I'd like to blame the distinct lack of activity chez Existential Ennui so far this year on the demands of work, but that wouldn't be entirely accurate. It's true that I have been busy with work – primarily editing Star Trek Magazine and its various spin-offs – but I've also succumbed to a prolonged bout of blogging can't-be-arsed-itis. Other committed bloggers – which, after over a dozen years of blogging on one platform or another, I suppose is what I am, god help me – will surely recognise this malaise as something that just happens to us from time to time, and that there's nothing to be done: either the muse (pffft!) returns on its own, or it doesn't and the blogger shuts up shop. We can but fervently hope that in my case, it'll turn out to be the latter.

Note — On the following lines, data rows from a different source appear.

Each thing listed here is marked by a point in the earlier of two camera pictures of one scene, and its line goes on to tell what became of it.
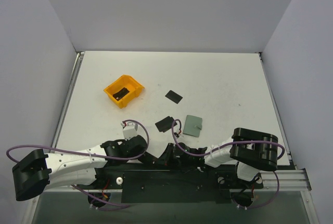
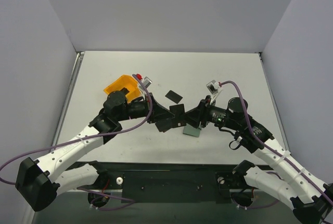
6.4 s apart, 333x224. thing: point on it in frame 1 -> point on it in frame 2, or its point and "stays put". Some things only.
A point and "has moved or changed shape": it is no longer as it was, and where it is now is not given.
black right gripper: [169, 153] -> [204, 112]
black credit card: [119, 94] has moved or changed shape
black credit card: [165, 124] has moved or changed shape
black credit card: [174, 96] stays put
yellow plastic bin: [124, 90] stays put
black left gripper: [145, 158] -> [152, 108]
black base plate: [181, 183] stays put

But while we await that happy day, I can report that my blogging absence hasn't been matched by a concurrent lack of book collecting and reading. The science fiction odyssey I embarked on last year has proceeded apace, with quite a lot of local charity shop and bookshop scores (plus some online purchases), some of which I've even found time to read. I finished off Alastair Reynolds' Revelation Space series – or at least the three novels that comprise the main part of it, plus Chasm City, plus the various short stories and novellas – which I thoroughly enjoyed, especially Redemption Ark – with its brilliant relativistic interstellar pursuit sequence – and the memorably nasty novella Diamond Dogs. I made a start on Stephen Baxter's Xeelee Sequence, and got a little further along in John Varley's Eight Worlds and Gregory Benford's Galactic Centre series. And I read Joe Haldeman's Forever Free, the belated and slightly bewildering sequel to The Forever War; Robert A. Heinlein's Starship Troopers, which I picked up in a 1975 British NEL hardback first edition at the Lewes Book Fair (jacket by Gordon C. Davies), and which was much more about the training of the troopers than I was expecting; and Greg Bear's The Forge of God and its sequel, Anvil of Stars, the latter of which I really liked – a smart, sombre take on interstellar vengeance and warfare.

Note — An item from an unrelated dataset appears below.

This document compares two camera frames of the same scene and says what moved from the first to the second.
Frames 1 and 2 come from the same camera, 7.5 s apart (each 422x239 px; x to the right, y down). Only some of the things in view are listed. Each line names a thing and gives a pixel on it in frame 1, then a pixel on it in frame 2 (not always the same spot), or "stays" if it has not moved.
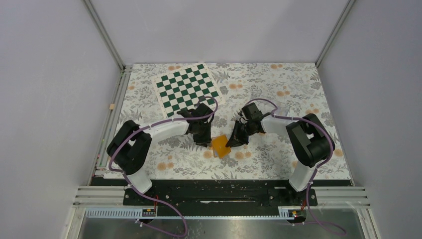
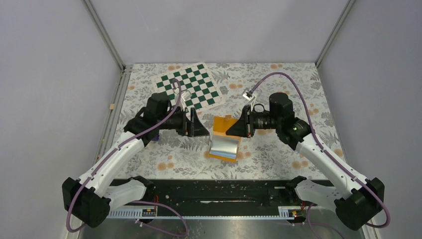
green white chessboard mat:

I read Anvil of Stars in a signed 1992 Century first edition (jacket illustration by Nick Rodgers), one of numerous signed SF books I've bought over the past few months, many of them novels and short story collections by Larry Niven, who I've got bang into. I've started working my way through his Known Space stories, and I read and loved the first in his The State series, A World Out of Time, a signed copy of the very scarce 1977 Macdonald edition of which – with its fine Tony Roberts wrapper – I found online for a very reasonable price. The story of a modern-day terminal cancer case who's frozen, reawakened in the late 22nd century, then dispatched on a mission to the galactic centre before returning to Earth three million years later, it's stuffed full of mind-bending ideas imparted in Niven's winningly freewheeling manner. If my blogging mojo makes a more sustained return, I expect I'll write some more about Niven – and the other signed SF books I've acquired – in due course.
Linked in Friday's Forgotten Books, 25/3/18.